For the first time since 1920, a Torosaurus skull was taken out from the Great Hall of Dinosaurs at the Yale Peabody Museum of Natural History. It is currently on view at the Yale University Art Gallery, as part of a new exhibition called “James Prosek: Art, Artifact, Artifice.”

The exhibition — curated by James Prosek ’97, an American artist, writer and naturalist, and Laurence Kanter, chief curator and Lionel Goldfrank III Curator of European Art at the YUAG — showcases Prosek’s work alongside objects from the YUAG, Peabody and the Yale Center for British Art. In combining these collections, Prosek seeks to challenge the traditional distinctions between “art” and “artifact,” or “natural” and “man-made.”

“I have a deep love for the natural world, and I hope that whatever I put together conveys that,” Prosek said. “A lot of the show is about the tension between the named world and the natural world as it was, before we put names on it. The problem of living in a world of language is that we sometimes come to prefer it over the real world.”

The exhibition, on view until June 7, displays nearly 100 objects. About a third of these are Prosek’s works, including watercolors, canvases, collages and sculptures. Other artists featured are Paul Gauguin, John Constable, Martin Puryear, Helen Frankenthaler, Albrecht Dürer and Jackson Pollock.

Prosek described the show as a “dream project.” Since he grew up in Connecticut, the YUAG and Peabody were the first museums he ever set foot in. He developed intimate connections with both museums during and after his time as an undergraduate at Yale. Prosek was a curatorial affiliate in the Peabody’s vertebrate zoology department in 2011 and was the YUAG’s Happy and Bob Doran Artist in Residence in 2018.

Prosek was invited to the residentship by the YUAG’s former director, Jock Reynolds. Reynolds encouraged Prosek to work toward a show combining objects from the YUAG and Peabody with his own work. Reynolds soon retired, but Prosek said the YUAG’s current director, Stephanie Wiles, continued to demonstrate a keen interest in his project because it integrated objects from different Yale institutions.

Kanter noted that this exhibition is “well outside” the gallery’s regular scope of operation. He said that even though the YUAG has collaborated with the Peabody in the past, it has never been on this scale. Kanter believes this is a promising avenue for similar projects in the future.

“An exhibition like this is relevant anywhere,” Kanter said. “It encourages, or even forces visitors to think about things they’ve taken for granted in a new way. There is material here that I think most people would never expect to encounter at an art museum.”

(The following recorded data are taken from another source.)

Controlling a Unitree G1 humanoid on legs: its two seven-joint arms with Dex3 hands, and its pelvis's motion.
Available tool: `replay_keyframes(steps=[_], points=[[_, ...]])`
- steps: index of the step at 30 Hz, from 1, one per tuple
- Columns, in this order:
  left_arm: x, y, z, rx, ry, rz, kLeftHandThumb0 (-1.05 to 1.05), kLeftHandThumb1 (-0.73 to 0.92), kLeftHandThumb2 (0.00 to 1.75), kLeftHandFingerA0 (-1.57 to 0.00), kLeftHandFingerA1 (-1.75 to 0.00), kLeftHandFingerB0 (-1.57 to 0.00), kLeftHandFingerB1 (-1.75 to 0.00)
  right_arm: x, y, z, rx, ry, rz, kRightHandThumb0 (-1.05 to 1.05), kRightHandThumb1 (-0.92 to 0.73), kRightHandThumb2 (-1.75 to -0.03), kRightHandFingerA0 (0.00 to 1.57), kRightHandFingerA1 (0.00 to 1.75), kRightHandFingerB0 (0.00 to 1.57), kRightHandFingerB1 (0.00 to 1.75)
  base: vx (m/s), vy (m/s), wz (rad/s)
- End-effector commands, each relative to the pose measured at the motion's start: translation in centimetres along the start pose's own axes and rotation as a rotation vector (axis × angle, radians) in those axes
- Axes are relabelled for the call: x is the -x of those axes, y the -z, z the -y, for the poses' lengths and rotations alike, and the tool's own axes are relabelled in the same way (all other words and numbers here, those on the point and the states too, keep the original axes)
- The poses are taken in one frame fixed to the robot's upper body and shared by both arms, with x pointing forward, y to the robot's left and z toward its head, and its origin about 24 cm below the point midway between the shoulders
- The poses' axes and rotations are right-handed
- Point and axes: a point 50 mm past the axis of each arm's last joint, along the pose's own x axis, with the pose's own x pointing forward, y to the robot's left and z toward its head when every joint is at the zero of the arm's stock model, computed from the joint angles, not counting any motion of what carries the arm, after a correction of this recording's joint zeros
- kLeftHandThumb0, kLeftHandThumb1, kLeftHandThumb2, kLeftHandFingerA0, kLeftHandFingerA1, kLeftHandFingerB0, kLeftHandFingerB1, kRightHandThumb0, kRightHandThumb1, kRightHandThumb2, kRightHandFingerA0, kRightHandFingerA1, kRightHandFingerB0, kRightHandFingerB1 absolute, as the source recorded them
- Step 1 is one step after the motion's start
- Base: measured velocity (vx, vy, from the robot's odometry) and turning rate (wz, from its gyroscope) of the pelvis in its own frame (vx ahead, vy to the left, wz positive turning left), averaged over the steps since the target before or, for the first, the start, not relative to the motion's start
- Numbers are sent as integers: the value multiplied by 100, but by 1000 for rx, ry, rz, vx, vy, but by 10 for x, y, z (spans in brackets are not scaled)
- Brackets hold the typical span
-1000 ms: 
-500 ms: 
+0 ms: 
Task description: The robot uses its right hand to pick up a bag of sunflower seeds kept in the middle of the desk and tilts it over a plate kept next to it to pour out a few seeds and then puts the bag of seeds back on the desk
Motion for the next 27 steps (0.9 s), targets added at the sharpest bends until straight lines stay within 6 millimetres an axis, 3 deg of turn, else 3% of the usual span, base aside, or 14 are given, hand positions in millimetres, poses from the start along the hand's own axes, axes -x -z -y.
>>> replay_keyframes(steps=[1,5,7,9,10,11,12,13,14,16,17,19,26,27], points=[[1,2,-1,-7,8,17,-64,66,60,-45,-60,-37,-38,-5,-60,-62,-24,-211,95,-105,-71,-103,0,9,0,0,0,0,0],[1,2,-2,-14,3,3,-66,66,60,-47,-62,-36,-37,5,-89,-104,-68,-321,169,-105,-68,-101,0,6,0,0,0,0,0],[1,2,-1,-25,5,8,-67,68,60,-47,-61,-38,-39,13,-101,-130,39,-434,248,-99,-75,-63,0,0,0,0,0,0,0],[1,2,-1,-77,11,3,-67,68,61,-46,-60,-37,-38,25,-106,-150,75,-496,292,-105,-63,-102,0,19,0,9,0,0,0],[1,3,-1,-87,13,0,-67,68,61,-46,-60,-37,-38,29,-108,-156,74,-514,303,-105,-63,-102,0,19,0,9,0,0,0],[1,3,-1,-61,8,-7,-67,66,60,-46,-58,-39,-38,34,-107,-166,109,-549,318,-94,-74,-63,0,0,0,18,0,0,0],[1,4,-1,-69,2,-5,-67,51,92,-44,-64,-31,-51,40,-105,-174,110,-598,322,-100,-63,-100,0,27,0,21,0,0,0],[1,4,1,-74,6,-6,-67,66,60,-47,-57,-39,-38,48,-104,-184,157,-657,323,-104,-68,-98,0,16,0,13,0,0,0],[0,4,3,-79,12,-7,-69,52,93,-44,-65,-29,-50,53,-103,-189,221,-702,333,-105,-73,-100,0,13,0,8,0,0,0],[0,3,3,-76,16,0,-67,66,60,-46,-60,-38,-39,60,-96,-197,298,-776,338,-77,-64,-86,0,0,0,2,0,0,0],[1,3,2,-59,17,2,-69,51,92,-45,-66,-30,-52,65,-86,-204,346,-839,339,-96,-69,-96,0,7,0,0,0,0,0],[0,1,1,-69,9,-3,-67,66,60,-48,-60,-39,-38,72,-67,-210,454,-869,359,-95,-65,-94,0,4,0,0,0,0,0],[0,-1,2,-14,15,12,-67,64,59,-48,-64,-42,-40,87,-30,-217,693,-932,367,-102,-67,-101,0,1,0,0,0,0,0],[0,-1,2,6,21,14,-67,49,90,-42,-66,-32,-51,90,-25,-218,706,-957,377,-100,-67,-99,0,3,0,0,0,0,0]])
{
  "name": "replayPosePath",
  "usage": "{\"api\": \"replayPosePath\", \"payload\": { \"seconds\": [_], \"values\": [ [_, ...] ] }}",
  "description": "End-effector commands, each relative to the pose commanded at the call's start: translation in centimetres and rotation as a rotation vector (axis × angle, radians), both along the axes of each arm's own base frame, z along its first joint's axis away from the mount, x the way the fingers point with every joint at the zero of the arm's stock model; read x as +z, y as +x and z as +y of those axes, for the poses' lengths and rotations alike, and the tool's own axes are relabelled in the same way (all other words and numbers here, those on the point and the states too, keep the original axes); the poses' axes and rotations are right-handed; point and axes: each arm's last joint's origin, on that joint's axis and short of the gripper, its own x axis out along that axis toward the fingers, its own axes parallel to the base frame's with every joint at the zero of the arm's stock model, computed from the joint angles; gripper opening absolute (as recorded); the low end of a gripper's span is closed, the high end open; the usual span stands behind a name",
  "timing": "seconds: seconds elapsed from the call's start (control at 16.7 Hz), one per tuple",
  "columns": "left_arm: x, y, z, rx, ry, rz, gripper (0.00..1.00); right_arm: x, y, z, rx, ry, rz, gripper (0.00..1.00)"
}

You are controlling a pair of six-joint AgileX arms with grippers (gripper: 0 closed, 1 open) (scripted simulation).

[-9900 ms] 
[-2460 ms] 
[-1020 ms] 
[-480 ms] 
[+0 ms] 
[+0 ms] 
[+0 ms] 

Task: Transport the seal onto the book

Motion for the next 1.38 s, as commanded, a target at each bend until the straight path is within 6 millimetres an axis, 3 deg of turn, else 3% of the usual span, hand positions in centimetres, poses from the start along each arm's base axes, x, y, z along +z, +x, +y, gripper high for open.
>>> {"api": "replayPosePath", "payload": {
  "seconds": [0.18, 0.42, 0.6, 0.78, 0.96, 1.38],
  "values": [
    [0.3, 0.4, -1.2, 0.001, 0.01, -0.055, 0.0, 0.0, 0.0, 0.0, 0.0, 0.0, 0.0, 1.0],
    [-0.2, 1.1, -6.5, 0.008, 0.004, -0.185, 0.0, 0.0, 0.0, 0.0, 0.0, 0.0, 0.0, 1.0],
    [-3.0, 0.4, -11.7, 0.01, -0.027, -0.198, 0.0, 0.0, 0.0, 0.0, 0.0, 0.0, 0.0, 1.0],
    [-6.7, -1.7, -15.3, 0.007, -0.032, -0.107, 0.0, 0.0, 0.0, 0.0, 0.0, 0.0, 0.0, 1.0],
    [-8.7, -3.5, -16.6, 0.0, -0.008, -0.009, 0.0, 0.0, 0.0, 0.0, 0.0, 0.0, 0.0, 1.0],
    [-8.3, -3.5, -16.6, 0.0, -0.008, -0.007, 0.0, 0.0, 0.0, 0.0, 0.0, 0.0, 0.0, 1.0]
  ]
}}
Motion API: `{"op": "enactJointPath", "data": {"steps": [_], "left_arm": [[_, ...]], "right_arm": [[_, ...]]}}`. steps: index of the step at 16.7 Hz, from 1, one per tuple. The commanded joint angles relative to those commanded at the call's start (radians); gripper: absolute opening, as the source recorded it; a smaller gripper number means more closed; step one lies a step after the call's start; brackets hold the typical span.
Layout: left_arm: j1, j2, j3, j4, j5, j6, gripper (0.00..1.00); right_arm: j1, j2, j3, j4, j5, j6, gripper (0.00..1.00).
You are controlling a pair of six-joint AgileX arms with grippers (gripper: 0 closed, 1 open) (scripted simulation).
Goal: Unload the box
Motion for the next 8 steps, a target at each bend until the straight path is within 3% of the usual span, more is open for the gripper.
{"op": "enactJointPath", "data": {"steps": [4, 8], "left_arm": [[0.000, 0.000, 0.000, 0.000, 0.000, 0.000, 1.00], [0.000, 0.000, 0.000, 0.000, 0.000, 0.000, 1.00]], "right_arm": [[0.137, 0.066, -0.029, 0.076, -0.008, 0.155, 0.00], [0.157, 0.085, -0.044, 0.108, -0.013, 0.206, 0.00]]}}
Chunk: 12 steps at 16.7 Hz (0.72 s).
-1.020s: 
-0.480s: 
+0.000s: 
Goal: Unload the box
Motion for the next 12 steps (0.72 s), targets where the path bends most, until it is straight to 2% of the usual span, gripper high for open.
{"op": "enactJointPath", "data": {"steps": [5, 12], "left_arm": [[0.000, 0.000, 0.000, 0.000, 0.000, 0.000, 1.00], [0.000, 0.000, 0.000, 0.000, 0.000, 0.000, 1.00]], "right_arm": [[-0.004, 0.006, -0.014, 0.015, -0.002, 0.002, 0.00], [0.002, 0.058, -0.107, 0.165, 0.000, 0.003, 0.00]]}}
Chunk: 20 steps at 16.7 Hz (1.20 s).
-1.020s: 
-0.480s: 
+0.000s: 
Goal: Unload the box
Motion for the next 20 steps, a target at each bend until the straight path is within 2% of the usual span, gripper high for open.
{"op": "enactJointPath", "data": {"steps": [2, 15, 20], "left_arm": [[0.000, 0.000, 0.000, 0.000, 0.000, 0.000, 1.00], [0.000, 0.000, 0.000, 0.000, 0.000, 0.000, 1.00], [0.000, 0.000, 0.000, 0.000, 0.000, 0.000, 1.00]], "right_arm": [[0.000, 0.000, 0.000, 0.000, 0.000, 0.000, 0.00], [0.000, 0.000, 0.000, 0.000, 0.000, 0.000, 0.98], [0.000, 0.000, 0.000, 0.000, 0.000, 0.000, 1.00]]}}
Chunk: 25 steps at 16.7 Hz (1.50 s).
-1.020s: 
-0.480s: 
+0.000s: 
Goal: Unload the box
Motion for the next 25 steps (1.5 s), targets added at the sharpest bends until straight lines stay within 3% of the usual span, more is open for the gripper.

Prosek has always felt intimately connected to nature. His experiences growing up, ranging from fishing and bird-watching to specimen collecting, inspired him to question human interactions with the natural world. The exhibition explores tensions between nature’s inherent interconnectedness and its fragmentation through taxonomy. Prosek invites visitors to consider the human urges to represent and classify nature, and the extent to which these classifications can limit their experiences of the natural world.

In the show, the Peabody’s Torosaurus skull lies alongside a sculpture made by British artist Barbara Hepworth. Prosek juxtaposes man- and nature-made objects at several instances — for example, a bird’s nest with a human-made basket and natural patterns on birds’ eggs with 20th-century expressionist paintings.

Wiles described the exhibition’s juxtapositions across time and media as “fascinating.”

“[The show] rewards close looking and inspires the visitor to take time — not only to experience the beauty of what’s on view but to carefully detect what is natural and what is fabricated,” Wiles said.

The centerpiece of the show is an installation titled “Bird Spectrum,” in which 222 bird specimens from the Peabody are organized by color. The installation shows, through a rainbow color continuum, that there are no clear lines in nature.

“There is no clear place where red ends and orange begins — we make these fragmentations so we can communicate them, but often forget that nature is so much more than that,” Prosek said. “Divisions we make can become problematic and lead us to different problems when discussing race and gender and identity, when we’re all really part of this same holistic continuum.”

Prosek noted that, in bringing objects from a scientific institution into an art museum, he hopes to highlight that these distinctions are “artificial.” He added that humans tend to intellectualize their artistic expression, but humans’ creative tendencies are similar to those of animals. He said that humans make tools and art, but beavers make dams, and birds make egg drawings.

By showing that humans are not very different from animals, Prosek hopes to highlight his show’s call to conservation. He said that because the planet is “falling apart,” it is an important time to examine why this is happening, and what we can do.

“I think getting people to fall in love with the beauty of nature is a great way of motivating them to protect it,” Prosek said.